Sólo después del incendio descubrió el sentido. ¿Podía uno estar loco cuando todo, de repente, cobraba un significado? ¿Cuántos de los llamados mentalmente sanos hacían cosas sin sentido las veinticuatro horas del día? ¿Cuántas cosas de las que eran apreciadas como correctas y morales se basaban en ritos y dogmas que prescindían de cualquier sentido? El fuego había ampliado sus horizontes, de modo que, de pronto, pudo identificar el plan, las sendas laberínticas de la Creación, su belleza abstracta. Ya no había vuelta atrás. Se había desplazado hacia un nivel superior, al que, tal vez, quisieran llamarle locura, pero que únicamente significaba el enfrentarse a la presión de un conocimiento tan abarcador que todo intento por dar participación a otros en él tenía que considerarse inútil. ¿Cómo podía explicárseles a los hombres que todo cuanto emprendían era el resultado de un criterio superior? El precio que él pagaba haciendo que pagaran otros.
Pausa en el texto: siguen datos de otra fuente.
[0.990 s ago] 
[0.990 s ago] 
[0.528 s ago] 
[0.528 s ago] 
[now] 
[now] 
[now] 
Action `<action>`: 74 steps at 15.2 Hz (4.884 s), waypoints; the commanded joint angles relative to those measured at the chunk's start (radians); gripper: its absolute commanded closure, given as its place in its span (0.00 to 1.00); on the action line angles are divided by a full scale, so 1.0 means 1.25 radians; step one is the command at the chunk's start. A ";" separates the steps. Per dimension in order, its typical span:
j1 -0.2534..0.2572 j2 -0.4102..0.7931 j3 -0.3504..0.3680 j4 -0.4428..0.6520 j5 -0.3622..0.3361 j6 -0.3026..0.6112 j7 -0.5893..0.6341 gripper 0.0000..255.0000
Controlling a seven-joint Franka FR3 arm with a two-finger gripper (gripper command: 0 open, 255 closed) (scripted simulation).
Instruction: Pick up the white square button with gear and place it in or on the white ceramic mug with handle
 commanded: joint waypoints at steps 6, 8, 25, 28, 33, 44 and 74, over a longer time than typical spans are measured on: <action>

No. Él no había empeorado las cosas.
¡Había tenido que cerciorarse!
Xin se imaginó su cerebro. Un universo de Rorschach. La pureza de la simetría, la confianza, la paz, el control. Lentamente fue sintiendo cómo recuperaba la tranquilidad. Se puso de pie, conectó el móvil con la consola del ordenador de su habitación, se descargó en el monitor las listas de reservas de los hoteles y las fue repasando por orden. Por supuesto que no esperaba ver aparecer a Chen Yuyun ni a Owen Jericho en los registros. Los
hackers
de Hydra, que se habían colado en los sistemas de los hoteles, habían examinado esas listas varias veces. En el fondo Xin no sabía lo que esperaba encontrar, sólo lo movía la intuición de encontrarlo.